Provided entries:
━━━━━━━━━━━━━━━━

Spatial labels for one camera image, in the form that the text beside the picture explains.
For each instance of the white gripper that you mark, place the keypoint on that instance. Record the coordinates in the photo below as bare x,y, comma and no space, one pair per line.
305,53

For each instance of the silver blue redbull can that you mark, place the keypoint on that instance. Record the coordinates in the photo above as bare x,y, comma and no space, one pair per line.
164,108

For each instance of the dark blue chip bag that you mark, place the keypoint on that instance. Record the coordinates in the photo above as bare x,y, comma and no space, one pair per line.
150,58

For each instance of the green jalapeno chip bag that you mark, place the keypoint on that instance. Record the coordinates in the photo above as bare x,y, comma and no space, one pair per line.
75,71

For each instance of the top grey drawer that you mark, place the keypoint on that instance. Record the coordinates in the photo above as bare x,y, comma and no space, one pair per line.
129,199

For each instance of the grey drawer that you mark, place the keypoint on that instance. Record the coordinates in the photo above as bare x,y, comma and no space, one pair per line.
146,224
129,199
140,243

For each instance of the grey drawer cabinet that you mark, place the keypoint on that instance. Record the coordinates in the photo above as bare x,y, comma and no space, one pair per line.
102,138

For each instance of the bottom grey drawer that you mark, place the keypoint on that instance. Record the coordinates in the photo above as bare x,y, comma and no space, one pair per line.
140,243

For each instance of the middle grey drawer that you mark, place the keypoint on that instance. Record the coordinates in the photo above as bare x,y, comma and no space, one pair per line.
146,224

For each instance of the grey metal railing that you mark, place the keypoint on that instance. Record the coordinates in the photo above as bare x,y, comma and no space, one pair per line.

━━━━━━━━━━━━━━━━

About this exercise: Make an exact copy of every line from the one with "For each instance of the green" to the end of the data, with the first and last of those lines included.

Output for this task:
For each instance of the green jalapeno chip bag that you mark, place the keypoint on that instance. Record the coordinates in the photo above as bare x,y, comma and no space, one pair per line.
75,71

For each instance of the top grey drawer that you mark, place the keypoint on that instance. Record the coordinates in the photo above as bare x,y, comma and no space, one pair per line.
129,199

For each instance of the grey drawer that you mark, place the keypoint on that instance. Record the coordinates in the photo above as bare x,y, comma and no space, one pair per line.
146,224
129,199
140,243

For each instance of the grey drawer cabinet that you mark, place the keypoint on that instance. Record the coordinates in the photo above as bare x,y, comma and no space, one pair per line.
102,138

For each instance of the bottom grey drawer that you mark, place the keypoint on that instance. Record the coordinates in the photo above as bare x,y, comma and no space, one pair per line.
140,243

For each instance of the middle grey drawer that you mark, place the keypoint on that instance. Record the coordinates in the photo above as bare x,y, comma and no space, one pair per line.
146,224

For each instance of the grey metal railing that you mark, place the keypoint on that instance. Record the coordinates in the photo above as bare x,y, comma and no space, one pair per line.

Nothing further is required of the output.